Okay, so you and your girlfriend, what’s your most common shared interest? What do you both enjoy doing the most?

Patrick:
I think probably going to concerts. That’s something that’s big…we’re both big music people,

Frank:
One of my students did the science of chord systems and how the guitar generates sound. There’s a huge, interesting science of resonant instruments and chords and circle of fifths. There’s a lot of science underlying music.

It’s fascinating stuff. So maybe, you don’t have to be nerdy, but you can start looking into that a little bit more. Why do we have the chord system we do? What about guitar music? It’s very different. Are we native, do we have an innate sense of music? I’ve never explored it, but that’s one thing you can do. You can look at the construction of musical instruments. Why do certain ones resonate much better than others? What made a great piano? There’s an engineering question. They say that Steinways are great. But there’s a piano made by a small company I’ve heard that experts say built the best piano of all. What was it about… what materials did they use?

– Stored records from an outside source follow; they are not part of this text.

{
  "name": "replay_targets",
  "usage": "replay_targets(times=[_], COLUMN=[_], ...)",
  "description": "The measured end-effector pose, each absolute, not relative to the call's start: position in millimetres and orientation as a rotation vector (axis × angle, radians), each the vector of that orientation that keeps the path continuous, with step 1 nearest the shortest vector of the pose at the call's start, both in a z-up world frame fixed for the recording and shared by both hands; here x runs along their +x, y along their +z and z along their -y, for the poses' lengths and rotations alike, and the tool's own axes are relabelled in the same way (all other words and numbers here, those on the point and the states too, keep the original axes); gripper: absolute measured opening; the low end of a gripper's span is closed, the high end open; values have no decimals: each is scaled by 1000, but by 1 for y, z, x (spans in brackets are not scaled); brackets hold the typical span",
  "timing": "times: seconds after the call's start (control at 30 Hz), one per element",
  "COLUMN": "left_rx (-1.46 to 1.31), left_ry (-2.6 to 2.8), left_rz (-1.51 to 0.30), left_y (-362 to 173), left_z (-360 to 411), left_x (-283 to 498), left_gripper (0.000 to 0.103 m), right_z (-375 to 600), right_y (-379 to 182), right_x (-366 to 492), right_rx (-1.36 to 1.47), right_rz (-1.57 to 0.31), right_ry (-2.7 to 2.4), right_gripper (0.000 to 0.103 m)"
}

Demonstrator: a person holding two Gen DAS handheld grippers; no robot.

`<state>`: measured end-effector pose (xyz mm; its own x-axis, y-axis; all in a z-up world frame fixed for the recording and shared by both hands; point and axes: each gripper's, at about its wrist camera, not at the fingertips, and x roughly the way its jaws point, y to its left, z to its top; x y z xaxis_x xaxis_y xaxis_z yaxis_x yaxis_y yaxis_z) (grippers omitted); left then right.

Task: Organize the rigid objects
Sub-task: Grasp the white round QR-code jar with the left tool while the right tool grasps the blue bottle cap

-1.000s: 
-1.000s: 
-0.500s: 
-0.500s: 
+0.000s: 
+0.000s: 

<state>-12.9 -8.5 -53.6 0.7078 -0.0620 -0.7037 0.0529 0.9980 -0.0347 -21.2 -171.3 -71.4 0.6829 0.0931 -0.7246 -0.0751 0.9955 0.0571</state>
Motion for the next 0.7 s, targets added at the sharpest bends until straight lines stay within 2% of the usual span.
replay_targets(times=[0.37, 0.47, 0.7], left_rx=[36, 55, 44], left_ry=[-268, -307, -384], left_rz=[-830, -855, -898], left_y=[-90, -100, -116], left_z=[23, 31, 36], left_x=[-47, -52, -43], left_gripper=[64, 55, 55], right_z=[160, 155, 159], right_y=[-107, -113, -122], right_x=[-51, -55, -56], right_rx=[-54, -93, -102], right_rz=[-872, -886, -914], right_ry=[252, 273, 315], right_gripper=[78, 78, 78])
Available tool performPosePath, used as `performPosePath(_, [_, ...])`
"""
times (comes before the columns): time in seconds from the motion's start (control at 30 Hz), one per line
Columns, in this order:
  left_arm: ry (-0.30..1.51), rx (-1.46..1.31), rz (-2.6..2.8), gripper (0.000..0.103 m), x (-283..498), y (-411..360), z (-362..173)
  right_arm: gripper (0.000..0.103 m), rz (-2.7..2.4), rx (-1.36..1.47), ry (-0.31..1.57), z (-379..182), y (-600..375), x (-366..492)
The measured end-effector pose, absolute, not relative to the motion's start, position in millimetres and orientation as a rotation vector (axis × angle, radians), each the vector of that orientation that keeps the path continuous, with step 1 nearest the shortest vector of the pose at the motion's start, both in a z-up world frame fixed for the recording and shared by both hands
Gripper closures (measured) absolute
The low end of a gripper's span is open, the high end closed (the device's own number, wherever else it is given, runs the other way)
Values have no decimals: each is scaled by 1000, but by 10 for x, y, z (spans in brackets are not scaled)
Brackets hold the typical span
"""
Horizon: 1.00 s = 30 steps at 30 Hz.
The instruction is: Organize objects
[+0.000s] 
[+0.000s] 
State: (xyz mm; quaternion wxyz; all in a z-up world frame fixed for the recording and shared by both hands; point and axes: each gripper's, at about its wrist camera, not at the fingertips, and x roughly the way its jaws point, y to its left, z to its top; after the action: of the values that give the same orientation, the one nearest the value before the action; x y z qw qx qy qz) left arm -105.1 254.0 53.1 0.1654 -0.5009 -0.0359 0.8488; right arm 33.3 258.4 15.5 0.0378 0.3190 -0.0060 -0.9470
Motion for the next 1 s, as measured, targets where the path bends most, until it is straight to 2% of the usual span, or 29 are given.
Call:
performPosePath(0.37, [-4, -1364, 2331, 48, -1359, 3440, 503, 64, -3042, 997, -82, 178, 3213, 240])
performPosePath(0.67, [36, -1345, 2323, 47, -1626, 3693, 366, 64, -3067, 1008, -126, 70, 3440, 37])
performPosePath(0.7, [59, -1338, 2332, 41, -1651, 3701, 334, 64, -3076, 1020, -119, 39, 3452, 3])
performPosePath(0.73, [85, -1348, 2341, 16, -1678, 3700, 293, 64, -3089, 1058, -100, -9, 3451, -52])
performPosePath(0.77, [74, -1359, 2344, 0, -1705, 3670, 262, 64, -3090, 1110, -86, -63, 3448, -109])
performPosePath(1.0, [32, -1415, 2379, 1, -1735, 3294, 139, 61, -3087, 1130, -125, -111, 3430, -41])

By diving deeper, the next time you hear somebody play, you go “Wow, I can see that. Their resonance is a little bit different.”

Patrick:
Yeah. Absolutely.

Frank:
There’s some psychology that gets interesting, too. A famous story about a great pianist. As he got older, he couldn’t move his fingers fast enough to do some of the very quick piano sequences, but he learned how to slur the keys and create an illusion of speed. So that’s a bit of a human factor and so yeah, music is very interesting topic to dig into. But so it is with any topic, you can dive deeper and see, what are the causal factors that make this stick and work?

That’s what it all comes down to. So, you’re in Chicago? I was going to say if you’re in Colorado, go to Red Rock. Take a vacation… you know where Red Rock is?

Patrick:

Oh yeah, I’ve been there.

Frank:
Yeah. That’s a gorgeous spot to enjoy music.

Patrick:
Yeah, definitely.

Frank:
You can ask that question. Why does this spot work? It’s just another fascinating topic you can dive into.